Wow! You deserve a medal.

NorthernShores Mon 25-Nov-13 00:58:11

Lucky you. Not many people in work genuinely love it. How fortunate you are.

BrianTheMole Mon 25-Nov-13 01:06:20

Absolutely. I love my job too. Although I know I'm lucky to have a job that I love.

I also prefer working and earning money myself.

Tailtwister Mon 25-Nov-13 07:17:05

It's nice to hear from someone who genuinely loves their job. I can't say I love my job by I feel lucky to have it and like the financial freedom it allows me.

YANBU. It's great that you love what you do!

wordfactory Mon 25-Nov-13 08:30:42

Its great to hear some positive voices from working women. Here in the UK it seems to be accepted that uf women work they are (and should be) full of guilt and self loathing. They must also find the juggling super-hard. This message is extremely prevalent, almost ubiquitous.

Poloholo Mon 25-Nov-13 08:53:06

When I went back from mat leave
FT I got a lot of the head tilted "aw would they not let you go part time?" as there seemed to be an assumption that I would be desperate to drop my hours an go "mummy track". Whereas I was gearing up to go for a promotion.

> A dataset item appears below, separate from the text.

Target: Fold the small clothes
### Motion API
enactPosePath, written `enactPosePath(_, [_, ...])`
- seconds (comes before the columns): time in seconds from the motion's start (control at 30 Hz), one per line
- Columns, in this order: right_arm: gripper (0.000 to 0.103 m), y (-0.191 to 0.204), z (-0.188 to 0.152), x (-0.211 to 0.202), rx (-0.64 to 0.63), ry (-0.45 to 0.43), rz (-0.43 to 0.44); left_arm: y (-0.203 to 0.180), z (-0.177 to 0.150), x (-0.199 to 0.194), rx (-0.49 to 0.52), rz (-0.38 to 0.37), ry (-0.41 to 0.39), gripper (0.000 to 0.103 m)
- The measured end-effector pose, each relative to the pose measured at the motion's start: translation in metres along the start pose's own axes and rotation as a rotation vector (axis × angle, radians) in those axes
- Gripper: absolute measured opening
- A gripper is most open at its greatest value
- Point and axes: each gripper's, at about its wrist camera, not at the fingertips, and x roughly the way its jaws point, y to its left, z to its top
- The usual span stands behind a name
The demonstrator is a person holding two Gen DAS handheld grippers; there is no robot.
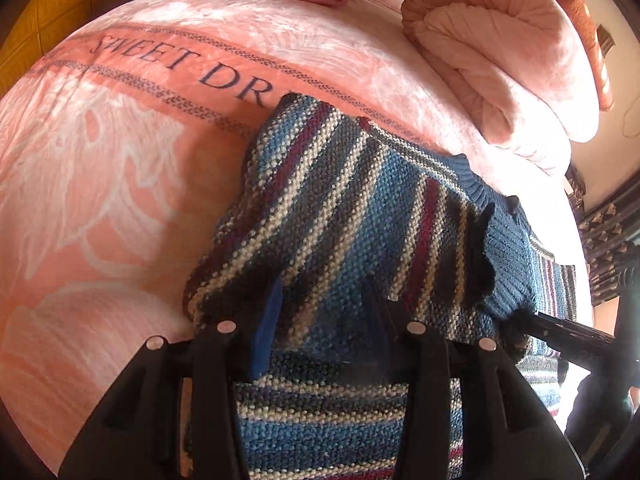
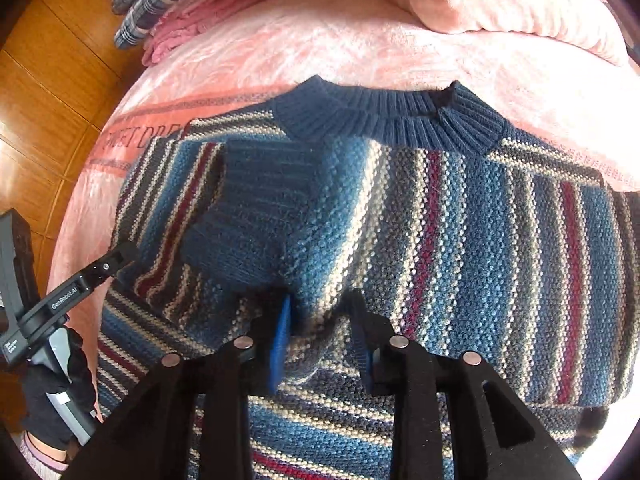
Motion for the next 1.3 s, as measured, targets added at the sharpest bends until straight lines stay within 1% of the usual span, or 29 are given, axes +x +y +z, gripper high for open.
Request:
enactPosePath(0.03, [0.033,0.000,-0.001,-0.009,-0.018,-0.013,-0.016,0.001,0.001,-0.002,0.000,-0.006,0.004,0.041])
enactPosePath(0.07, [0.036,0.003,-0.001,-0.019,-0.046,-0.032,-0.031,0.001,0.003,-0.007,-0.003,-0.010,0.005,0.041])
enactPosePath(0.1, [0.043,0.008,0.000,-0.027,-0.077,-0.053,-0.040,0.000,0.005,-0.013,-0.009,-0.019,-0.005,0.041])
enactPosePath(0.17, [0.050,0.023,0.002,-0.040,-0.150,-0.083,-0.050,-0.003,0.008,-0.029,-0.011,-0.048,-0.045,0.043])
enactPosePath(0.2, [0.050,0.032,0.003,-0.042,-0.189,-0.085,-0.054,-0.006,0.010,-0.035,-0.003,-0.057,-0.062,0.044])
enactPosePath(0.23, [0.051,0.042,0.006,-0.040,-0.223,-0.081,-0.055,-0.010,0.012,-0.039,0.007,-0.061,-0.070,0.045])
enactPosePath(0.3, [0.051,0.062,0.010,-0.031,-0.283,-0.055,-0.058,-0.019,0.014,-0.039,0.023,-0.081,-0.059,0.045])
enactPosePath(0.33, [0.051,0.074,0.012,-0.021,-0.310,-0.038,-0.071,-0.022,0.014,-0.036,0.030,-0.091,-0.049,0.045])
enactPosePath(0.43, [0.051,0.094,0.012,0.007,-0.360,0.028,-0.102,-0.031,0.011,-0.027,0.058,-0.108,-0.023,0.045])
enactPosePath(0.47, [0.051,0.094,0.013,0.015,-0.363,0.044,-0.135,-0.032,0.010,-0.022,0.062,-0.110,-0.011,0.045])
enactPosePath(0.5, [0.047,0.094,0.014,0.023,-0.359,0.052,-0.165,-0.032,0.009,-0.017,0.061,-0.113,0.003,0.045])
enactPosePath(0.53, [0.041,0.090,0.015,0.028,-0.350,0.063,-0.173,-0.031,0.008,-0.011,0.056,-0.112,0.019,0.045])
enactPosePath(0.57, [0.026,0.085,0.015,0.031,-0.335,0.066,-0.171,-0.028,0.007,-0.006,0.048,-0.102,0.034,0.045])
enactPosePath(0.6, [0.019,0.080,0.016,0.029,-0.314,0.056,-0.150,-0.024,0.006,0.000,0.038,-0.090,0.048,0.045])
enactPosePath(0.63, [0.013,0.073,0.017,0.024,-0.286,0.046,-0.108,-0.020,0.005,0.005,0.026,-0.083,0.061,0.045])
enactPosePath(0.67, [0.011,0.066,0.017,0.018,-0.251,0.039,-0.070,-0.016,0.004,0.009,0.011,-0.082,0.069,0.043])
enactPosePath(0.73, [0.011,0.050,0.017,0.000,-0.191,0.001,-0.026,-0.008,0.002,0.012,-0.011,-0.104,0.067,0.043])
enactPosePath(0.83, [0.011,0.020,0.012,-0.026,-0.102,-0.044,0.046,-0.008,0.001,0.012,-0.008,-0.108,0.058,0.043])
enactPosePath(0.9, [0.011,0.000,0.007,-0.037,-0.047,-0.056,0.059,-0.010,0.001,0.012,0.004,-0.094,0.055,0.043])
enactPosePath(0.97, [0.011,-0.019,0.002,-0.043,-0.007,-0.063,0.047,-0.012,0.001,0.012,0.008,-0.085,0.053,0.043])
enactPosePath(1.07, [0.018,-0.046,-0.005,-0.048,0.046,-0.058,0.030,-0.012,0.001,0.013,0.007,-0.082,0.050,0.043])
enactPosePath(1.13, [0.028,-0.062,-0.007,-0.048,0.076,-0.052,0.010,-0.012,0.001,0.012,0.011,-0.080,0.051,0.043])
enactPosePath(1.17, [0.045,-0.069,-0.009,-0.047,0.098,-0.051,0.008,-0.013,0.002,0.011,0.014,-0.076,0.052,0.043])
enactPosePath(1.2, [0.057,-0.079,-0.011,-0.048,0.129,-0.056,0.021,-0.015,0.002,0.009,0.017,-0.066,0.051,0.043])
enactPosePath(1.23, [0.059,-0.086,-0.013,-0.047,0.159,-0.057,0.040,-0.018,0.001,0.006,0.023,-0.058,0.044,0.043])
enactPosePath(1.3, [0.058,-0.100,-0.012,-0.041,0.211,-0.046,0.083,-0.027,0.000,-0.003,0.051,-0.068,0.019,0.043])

MammaTJ Mon 25-Nov-13 08:58:30

I loved working when my DD1 was small. I had a great job and the support of my colleagues was invaluable when she was growing up.

I worked 48 hours a week and had amazing cheap child care, for the few hours I actually needed it.

I also worked when my two younger ones were small and enjoyed that.

All of this was because I needed the money! But, yes, I enjoyed it too.

BaileysOnRocks Mon 25-Nov-13 09:11:28

I think it's great that you work and are happy. I am a SAHM to 2 children (6 month and 2.6years)and I feel like I constantly have to justify staying at home to other people and feel I am not taken seriously. I think women feel guilty whatever the do and can get judged on their choices.